_What you should do_: Give back the listing underneath, unchanged and complete.

= = =

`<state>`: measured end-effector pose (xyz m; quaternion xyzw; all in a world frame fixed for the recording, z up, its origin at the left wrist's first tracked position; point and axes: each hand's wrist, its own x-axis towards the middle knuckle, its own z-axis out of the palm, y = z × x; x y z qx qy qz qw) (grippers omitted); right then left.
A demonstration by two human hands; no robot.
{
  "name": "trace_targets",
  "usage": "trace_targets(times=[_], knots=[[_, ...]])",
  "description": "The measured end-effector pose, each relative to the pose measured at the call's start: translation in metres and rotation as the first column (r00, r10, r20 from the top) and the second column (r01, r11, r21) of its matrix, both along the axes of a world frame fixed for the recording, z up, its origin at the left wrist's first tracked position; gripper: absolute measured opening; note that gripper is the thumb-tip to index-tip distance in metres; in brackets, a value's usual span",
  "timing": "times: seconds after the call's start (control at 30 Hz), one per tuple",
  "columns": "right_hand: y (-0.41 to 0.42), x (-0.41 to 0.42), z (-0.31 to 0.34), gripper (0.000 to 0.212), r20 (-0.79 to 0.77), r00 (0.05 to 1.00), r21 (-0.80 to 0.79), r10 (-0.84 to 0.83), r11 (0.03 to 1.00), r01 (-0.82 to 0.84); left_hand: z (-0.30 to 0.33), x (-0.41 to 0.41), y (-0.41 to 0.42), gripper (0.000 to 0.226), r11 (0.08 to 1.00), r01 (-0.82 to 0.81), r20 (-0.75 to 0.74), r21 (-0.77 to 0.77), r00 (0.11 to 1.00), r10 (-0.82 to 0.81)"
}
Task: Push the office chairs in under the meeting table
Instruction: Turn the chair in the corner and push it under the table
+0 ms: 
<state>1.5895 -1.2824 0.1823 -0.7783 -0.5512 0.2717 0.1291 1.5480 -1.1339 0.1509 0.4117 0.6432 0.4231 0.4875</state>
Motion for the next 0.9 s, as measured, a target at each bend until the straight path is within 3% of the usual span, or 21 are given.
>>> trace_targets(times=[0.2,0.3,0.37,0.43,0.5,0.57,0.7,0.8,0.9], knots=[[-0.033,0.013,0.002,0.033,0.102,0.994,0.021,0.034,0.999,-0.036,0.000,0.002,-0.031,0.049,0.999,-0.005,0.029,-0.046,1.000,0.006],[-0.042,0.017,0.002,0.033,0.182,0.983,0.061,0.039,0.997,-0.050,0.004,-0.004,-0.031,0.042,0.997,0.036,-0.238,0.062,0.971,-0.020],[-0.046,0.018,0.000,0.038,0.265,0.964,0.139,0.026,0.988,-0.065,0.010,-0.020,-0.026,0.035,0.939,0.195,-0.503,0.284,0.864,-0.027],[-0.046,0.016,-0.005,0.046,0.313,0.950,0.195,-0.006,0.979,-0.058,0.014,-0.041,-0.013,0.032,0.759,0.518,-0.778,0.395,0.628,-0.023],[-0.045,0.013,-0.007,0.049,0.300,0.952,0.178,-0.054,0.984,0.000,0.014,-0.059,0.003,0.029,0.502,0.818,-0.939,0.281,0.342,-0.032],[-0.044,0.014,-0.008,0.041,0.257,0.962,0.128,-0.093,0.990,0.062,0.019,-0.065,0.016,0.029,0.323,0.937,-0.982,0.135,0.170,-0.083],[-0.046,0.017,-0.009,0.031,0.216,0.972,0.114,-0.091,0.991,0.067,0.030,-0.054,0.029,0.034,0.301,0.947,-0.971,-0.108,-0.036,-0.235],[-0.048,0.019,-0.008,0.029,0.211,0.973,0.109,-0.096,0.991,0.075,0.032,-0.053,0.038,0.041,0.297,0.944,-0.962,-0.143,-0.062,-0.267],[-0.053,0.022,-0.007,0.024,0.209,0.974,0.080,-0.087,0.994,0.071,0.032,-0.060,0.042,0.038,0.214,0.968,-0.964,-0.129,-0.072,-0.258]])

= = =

_Answer section_:
`<state>`: measured end-effector pose (xyz m; quaternion xyzw; all in a world frame fixed for the recording, z up, its origin at the left wrist's first tracked position; point and axes: each hand's wrist, its own x-axis towards the middle knuckle, its own z-axis out of the palm, y = z × x; x y z qx qy qz qw) (grippers omitted); right then left.
A demonstration by two human hands; no robot.
{
  "name": "trace_targets",
  "usage": "trace_targets(times=[_], knots=[[_, ...]])",
  "description": "The measured end-effector pose, each relative to the pose measured at the call's start: translation in metres and rotation as the first column (r00, r10, r20 from the top) and the second column (r01, r11, r21) of its matrix, both along the axes of a world frame fixed for the recording, z up, its origin at the left wrist's first tracked position; gripper: absolute measured opening; note that gripper is the thumb-tip to index-tip distance in metres; in brackets, a value's usual span",
  "timing": "times: seconds after the call's start (control at 30 Hz), one per tuple",
  "columns": "right_hand: y (-0.41 to 0.42), x (-0.41 to 0.42), z (-0.31 to 0.34), gripper (0.000 to 0.212), r20 (-0.79 to 0.77), r00 (0.05 to 1.00), r21 (-0.80 to 0.79), r10 (-0.84 to 0.83), r11 (0.03 to 1.00), r01 (-0.82 to 0.84); left_hand: z (-0.30 to 0.33), x (-0.41 to 0.41), y (-0.41 to 0.42), gripper (0.000 to 0.226), r11 (0.08 to 1.00), r01 (-0.82 to 0.81), r20 (-0.75 to 0.74), r21 (-0.77 to 0.77), r00 (0.11 to 1.00), r10 (-0.82 to 0.81)"
}
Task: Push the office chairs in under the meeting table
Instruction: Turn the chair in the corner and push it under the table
+0 ms: 
<state>1.5895 -1.2824 0.1823 -0.7783 -0.5512 0.2717 0.1291 1.5480 -1.1339 0.1509 0.4117 0.6432 0.4231 0.4875</state>
Motion for the next 0.9 s, as measured, a target at each bend until the straight path is within 3% of the usual span, or 21 are given.
>>> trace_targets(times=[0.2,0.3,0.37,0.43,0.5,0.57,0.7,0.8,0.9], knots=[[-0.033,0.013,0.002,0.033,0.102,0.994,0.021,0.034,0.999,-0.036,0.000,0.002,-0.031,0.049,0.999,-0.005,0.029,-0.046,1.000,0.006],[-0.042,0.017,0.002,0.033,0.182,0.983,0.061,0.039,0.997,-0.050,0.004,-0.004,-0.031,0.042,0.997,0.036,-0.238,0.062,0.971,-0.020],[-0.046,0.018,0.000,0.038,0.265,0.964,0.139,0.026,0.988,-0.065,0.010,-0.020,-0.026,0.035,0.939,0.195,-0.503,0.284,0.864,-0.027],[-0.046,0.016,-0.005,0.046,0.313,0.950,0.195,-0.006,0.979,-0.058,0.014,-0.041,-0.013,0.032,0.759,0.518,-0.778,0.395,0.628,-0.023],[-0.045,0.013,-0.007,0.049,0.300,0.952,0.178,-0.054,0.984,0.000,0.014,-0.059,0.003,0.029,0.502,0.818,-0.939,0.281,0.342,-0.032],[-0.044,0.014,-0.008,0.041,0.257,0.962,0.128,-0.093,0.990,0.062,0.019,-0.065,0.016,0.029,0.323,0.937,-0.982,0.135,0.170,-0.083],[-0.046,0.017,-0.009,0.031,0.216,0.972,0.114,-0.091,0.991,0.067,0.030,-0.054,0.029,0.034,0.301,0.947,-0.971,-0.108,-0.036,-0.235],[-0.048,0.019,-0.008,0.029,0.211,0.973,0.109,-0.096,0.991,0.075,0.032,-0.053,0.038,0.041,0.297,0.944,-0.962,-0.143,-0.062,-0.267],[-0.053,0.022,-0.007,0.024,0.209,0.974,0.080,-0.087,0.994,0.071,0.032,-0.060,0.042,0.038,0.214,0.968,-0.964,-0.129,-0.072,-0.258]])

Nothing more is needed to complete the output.